There is an easily overlooked factor in the use of outdoor furniture, that is hand sweat. Sweat is a colorless, transparent, or sometimes light-yellow liquid that has a salty taste and weak acid. Its pH value is 5 – 6. In addition to sodium, potassium, calcium, magnesium, and salt, it also contains a small number of organic acids such as urea, lactic acid, and citric acid. When sweat comes into contact with metal, it will form a film on the surface, which will cause electrochemical action on the metal and bring corrosions.

The deterioration of metals caused by the environment and medium is very common. The destruction of most metal articles is related to corrosion factors except for a few precious metals such as Au and Pt. Metal corrosion causes huge losses to society, therefore, anti-corrosion has become a critical issue that must pay attention to.

Anti-corrosion

Corrosion is one of the major causes of damage to metal products, specialized anti-corrosion solutions should be applied to prolong the life cycle of metal products according to the feature that metal products are easily corroded. Chemical, physical, and electrochemical protection are the most common methods.

Corrosion can be categorized into five types, general corrosion, pitting, intergranular corrosion, selective corrosion, and stress corrosion cracking. General corrosion affects the entire surface of a metal, commonly known as rust. Pitting occurs in the small holes on the surface of the material, and these holes become larger over time. Intergranular corrosion is almost invisible on the surface as it takes place inside. Selective corrosion erodes only components of complex materials. This type of corrosion starts from the surface and then penetrates to the interior and corrodes at different speeds. Stress corrosion cracking happens when the material bears the ultimate tensile strength.

Four Common Anti-Corrosion Methods:

Structural Reforming

Some heavy metals are low chemical active and not easily corroded, so the service life of the compound metal is extended with a great margin when adding heavy metals to other metals. People mix nickel, chromium, etc. with steel to make stainless steel, for instance.

Protective Layer

There are two types of protective layers metal and non-metal. Common non-metal layers include oil paint, ceramic, and plastic coatings. Electroplating and hot plating generally use non-corrosive metals, such as zinc, tin, chromium, or nickel to form an oxide film on the surface.

Electrochemical Protection

Electrochemical protection is a method based on the galvanic cell theory by eliminating the galvanic cell reaction which is the cause of chemical corrosion.
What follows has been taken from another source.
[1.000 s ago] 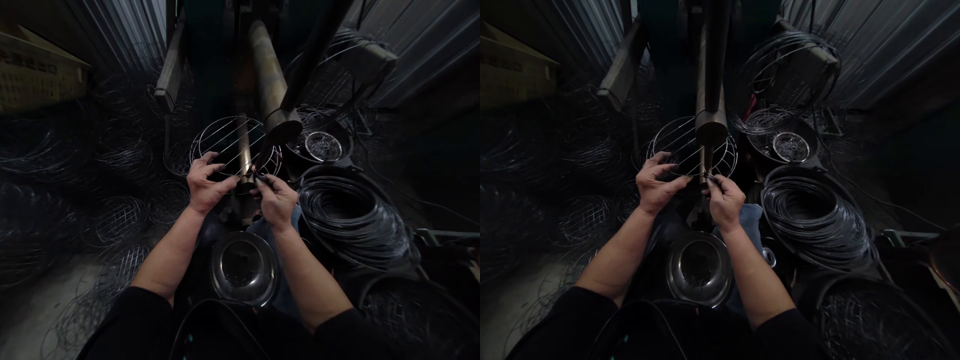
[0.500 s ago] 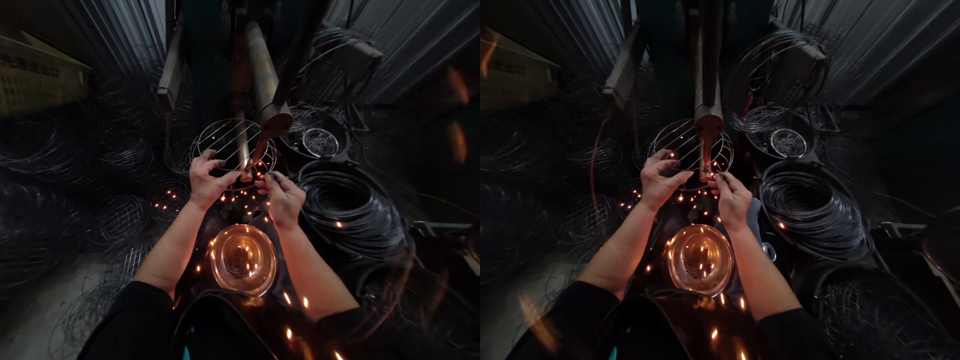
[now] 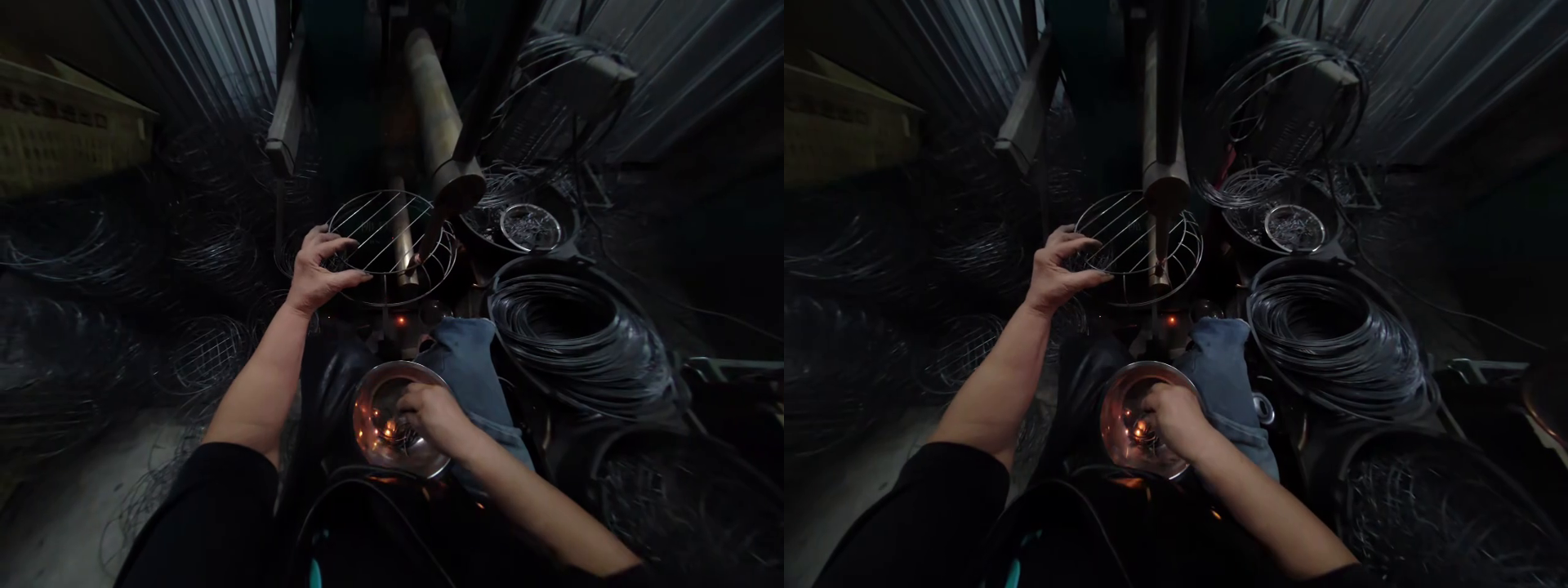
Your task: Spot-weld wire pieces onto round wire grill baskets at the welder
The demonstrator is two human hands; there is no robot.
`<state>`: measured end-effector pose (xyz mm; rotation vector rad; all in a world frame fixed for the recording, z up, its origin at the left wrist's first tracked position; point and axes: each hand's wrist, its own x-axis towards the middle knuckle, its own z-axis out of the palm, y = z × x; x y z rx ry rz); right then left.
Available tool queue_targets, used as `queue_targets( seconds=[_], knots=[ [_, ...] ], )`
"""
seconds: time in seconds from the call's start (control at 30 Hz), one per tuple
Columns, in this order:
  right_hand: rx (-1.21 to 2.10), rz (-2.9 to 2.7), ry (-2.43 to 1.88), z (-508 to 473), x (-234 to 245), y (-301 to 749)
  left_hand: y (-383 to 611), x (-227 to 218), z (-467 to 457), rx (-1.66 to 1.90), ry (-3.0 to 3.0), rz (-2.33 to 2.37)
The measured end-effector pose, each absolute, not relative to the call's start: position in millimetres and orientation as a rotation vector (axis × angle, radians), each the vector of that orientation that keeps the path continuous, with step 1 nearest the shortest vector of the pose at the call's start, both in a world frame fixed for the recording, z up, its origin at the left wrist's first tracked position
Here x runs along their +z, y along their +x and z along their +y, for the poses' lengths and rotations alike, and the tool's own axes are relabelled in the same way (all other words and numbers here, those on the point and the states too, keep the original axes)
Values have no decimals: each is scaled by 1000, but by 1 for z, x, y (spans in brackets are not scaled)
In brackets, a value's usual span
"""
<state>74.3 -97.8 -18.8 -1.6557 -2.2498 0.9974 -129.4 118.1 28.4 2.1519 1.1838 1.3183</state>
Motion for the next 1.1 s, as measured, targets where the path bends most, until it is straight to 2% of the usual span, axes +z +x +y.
queue_targets(
  seconds=[0.23, 0.47, 0.53, 0.67, 0.97, 1.1],
  knots=[
    [1084, -2219, -1708, -89, -2, 92, -125, 27, 101, 1343, 2137, 1235],
    [988, -1377, -1413, -32, 40, 114, -108, 24, 67, 1449, 2155, 1382],
    [926, -1407, -1431, -22, 49, 113, -102, 23, 57, 1481, 2157, 1432],
    [588, -1599, -1556, -17, 56, 117, -97, 23, 47, 1524, 2160, 1502],
    [381, -1598, -1663, 3, 63, 103, -92, 21, 45, 1532, 2169, 1485],
    [460, -1580, -1649, 6, 62, 99, -94, 21, 45, 1572, 2172, 1480]
  ],
)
The cathodic method is more widely used than the anodic method.

Corrosive Medium Treatment

This method is achieved by eliminating corrosive medium. In other words, keeping the metal machinery dry, to name a couple, wiping off the moisture on the equipment, or adding a corrosion inhibitor to corrosive medium.

Powder-coating is to coat powdered paint on the workpiece with an electrostatic spray molding machine. The powder will be evenly attached to the surface in the electrostatic field. Final layers vary in effects according to different paint. The thickness reaches up to 60 microns after high-temperature drying, leveling, and curing, which makes the product surface flat and smooth with strong acid resistance, alkali resistance, and wear resistance, and can withstand long term UV radiation and acid rain without coating pulverization, fading, and falling off.

Powder coating is better than paint spraying in terms of mechanical strength, adhesion, corrosion resistance, aging resistance. The cost is also lower for the same effect. Powder-coating characteristics

  • The final film is flat and smooth with very strong adhesion and excellent decoration performance, under the influence of electrostatic effect.
  • Electrostatic adsorption reduces paint mist pollution and improves the workshop’s hygiene condition.
  • Reduces cost by increasing paint utilization.

Powdered paint

The paint is produced by processing hot extrusion, grinding, and sieving with a mix of specialized resin, pigment, fillers, curing agents, and other additives in certain proportions. It is a solid fine powder that is completely different from coatings in general, very stable at room temperature.